In the following the invention is described on the basis of a frequency converter, in the following called inverter, even though it can also be used for other applications. Initially, such an inverter rectifies electrical voltage from the mains and provides it to an intermediary circuit as DC voltage. Normally, coil and capacitors are arranged in the intermediary circuit, which again is connected to a circuit arrangement, which produces a single- or polyphase AC-current through switching on and off switches. E.g. via the frequency the switching arrangement controls the speed of electric single- or polyphase motors. To limit the out-put losses of the inverter, a high switching frequency is required. A special case, concerns a simple inverter by which the DC-voltage comes from another source.
However, a high frequency switching means a heavy temporal current change, i.e. a high di/dt. Correspondingly, high voltage peaks are induced during the switching due to the inductivity of the bus arrangement. The induced voltage peaks result from the known relation v=L.multidot.di/dt. It is therefore very important to keep the inductivity L and thus the inductance of the bus arrangement as low as possible.
To keep the inductance low, the conductors of the bus arrangement should be as short, thin and wide as possible. When conductors with the same currents, however flowing in opposite directions, are arranged so that they lie very close to and overlap each other, the magnetic flux generated by the opposite currents can be almost eliminated. In total the magnetic flux around the conductors will be substantially zero. Thus current changes will only cause small flux changes, which drastically reduces the reactance or the inductance of the bus conductors.
It is therefore commonly known to laminate the bus arrangement, i.e. provide it with a positive conductor, an isolating layer and a negative conductor, which are arranged to overlap each other.

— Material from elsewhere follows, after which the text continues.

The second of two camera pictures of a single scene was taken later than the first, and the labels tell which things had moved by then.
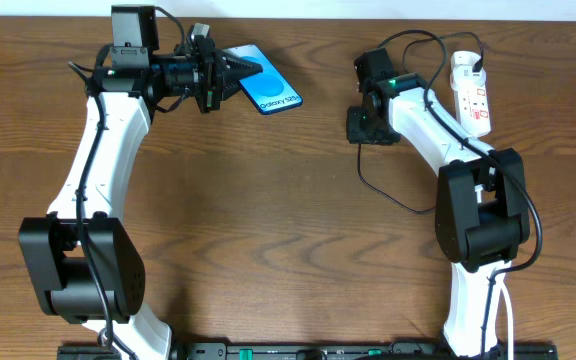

These conductors or bus bars carry currents with the same amplitudes and opposite directions from and to the capacitor arrangement in order to eliminate the magnetic flux generated through the switching currents in the bus bars.
E.g. JP 62 040069 A describes a laminated bus bar arrangement with a fitted capacitor. The bus bar arrangement has legs or extensions connecting to the power components. However, these connection legs have different lengths, as the legs of the negative plate project by at least the thickness of the bus arrangement. Additionally, the capacitor is fitted on legs projecting from the bus arrangement, by which the capacitor is fitted on an edge of the bus arrangement, which requires more space.
A different bus arrangement is known from U.S. Pat. No. 5,132,896. Also here the bus bars are made as plates, i.e. a positive plate connecting power switch poles with capacitor poles, and a negative plate connecting the remaining power switch poles with the remaining capacitor poles. The negative and positive plates are separated by an isolating layer, and fitted on the power components by screws. A characteristic feature of this construction is that the bus bars are used for both current transfer and heat dissipation.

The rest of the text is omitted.